EDIT: It works perfectly!
Just outlaw it already. It was a bad idea
But then how will I make homemade napalm?
This is the way to upcycle it
I’m very against this unless it’s praxis
Maybe we could just stop making plastic of all kinds. Reduce Reuse Recycle. Recycling is literally the last resort, we don’t need most of our plastic stuff today.
How will people convert convenience into money and become rich at the expense of future generations?
10Mj/kg = 2.7kWh/kg
Not bad efficiency.
The problem is how low the density is.
Sure: per kilogram it looks ok, but that one kilogram took up an entire train car to move around.
And imagine being the guy who’s got to clean out the train car afterwards of all the tiny pieces. Nightmare fuel.
Oh my God my wife bought this bean bag once. It was a photography thing so it had to be absolutely packed full. So the skin came folded up in this tiny little plastic bag and then it came with three giant bags of styrofoam balls.
If you stuck your hand in the back and pulled it out it would just be coated. I spent hours just trying to scoop them into the bean bag.
When I got to the second bag to fill I found a long narrow box and taped it up to the side of the bean bag slice the bean bag open and used it to pour them through.

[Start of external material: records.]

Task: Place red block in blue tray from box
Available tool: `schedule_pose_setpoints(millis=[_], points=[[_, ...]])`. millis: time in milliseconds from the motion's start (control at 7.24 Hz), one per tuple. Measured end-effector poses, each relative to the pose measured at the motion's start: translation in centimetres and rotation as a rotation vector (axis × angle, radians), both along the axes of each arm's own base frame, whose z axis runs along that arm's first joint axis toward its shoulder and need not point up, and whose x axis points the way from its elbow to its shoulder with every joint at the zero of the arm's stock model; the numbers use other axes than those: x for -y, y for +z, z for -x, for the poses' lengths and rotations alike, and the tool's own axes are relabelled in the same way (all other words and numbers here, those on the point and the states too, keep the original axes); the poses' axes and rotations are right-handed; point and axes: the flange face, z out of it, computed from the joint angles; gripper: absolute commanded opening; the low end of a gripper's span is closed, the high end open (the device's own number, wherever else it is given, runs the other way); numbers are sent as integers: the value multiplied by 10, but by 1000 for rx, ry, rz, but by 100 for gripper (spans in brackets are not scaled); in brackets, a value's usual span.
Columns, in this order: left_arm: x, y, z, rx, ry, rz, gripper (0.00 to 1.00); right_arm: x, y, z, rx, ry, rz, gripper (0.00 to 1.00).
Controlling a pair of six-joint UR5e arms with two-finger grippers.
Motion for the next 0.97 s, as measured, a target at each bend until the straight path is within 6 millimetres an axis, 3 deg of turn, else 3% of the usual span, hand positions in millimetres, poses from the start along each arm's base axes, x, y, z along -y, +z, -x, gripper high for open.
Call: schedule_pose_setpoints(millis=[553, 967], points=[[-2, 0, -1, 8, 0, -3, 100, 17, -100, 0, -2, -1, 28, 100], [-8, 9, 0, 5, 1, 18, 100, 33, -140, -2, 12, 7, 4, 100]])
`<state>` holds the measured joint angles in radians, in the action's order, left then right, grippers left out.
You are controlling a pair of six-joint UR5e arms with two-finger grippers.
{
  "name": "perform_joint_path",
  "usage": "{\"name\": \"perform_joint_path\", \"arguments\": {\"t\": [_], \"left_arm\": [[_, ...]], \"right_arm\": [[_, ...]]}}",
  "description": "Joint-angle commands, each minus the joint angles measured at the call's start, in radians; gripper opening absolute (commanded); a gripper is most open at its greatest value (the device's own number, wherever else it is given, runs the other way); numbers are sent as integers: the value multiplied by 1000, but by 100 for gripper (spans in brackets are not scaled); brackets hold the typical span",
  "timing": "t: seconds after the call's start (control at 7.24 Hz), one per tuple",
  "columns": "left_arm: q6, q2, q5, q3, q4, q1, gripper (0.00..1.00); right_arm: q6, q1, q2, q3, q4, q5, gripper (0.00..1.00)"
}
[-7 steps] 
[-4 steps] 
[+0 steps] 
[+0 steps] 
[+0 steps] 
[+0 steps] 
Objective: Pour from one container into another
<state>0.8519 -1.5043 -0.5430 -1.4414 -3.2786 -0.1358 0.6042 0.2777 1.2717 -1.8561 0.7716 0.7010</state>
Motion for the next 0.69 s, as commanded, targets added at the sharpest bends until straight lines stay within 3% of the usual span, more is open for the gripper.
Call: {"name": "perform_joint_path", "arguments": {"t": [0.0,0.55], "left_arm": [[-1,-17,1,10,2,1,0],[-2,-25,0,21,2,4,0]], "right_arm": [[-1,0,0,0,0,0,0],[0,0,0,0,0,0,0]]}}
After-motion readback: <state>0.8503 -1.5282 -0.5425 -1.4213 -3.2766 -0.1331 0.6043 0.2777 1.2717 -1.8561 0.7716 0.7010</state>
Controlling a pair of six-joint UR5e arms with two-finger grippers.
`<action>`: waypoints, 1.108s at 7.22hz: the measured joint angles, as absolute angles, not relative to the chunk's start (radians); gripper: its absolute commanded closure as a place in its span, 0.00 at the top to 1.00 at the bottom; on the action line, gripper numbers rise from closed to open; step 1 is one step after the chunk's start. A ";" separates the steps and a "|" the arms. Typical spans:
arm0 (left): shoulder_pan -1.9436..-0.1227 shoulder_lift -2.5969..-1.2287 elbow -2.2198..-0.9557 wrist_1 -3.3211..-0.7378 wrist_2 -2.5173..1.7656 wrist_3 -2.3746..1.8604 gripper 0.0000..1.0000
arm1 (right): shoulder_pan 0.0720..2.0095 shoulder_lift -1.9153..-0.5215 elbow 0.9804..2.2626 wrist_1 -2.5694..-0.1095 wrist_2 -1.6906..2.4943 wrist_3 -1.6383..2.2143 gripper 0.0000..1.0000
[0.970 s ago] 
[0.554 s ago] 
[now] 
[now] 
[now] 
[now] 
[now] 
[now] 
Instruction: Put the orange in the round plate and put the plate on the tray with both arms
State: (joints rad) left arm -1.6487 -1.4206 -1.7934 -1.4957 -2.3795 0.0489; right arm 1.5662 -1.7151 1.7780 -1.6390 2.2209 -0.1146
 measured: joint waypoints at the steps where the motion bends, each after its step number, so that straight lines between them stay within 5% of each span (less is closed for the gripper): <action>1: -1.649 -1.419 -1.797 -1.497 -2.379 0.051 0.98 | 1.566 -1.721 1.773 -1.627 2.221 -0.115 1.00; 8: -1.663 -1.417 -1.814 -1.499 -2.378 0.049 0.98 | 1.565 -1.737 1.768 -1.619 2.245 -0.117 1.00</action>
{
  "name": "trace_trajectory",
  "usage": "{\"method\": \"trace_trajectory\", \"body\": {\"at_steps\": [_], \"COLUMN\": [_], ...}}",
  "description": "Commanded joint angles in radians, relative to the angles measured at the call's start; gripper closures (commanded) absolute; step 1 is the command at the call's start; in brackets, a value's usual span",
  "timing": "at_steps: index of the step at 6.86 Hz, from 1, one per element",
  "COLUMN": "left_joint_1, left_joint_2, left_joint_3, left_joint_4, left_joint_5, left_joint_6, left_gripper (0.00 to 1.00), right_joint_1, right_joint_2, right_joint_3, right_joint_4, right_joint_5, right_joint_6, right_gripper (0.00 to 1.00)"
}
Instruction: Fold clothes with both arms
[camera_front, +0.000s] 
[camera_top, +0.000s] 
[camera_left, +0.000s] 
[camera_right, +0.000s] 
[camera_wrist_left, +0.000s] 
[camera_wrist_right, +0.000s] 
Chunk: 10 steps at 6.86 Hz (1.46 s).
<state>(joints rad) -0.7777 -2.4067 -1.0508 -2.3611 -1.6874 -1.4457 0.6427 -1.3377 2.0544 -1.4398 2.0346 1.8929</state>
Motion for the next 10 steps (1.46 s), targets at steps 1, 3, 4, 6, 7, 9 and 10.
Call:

The whole experience was awful. And the cleanup took nearly as long as the fill.
In situ processing should solve that. Imagine a machine where you put that in, it gets crushed and sprayed and the liquid is transported and recycled.
why is this better than just icinerating it for baseload power? That is the only truly safe way to dispose of plastic, plus pyrolisis adds an extra step, which costs more energy.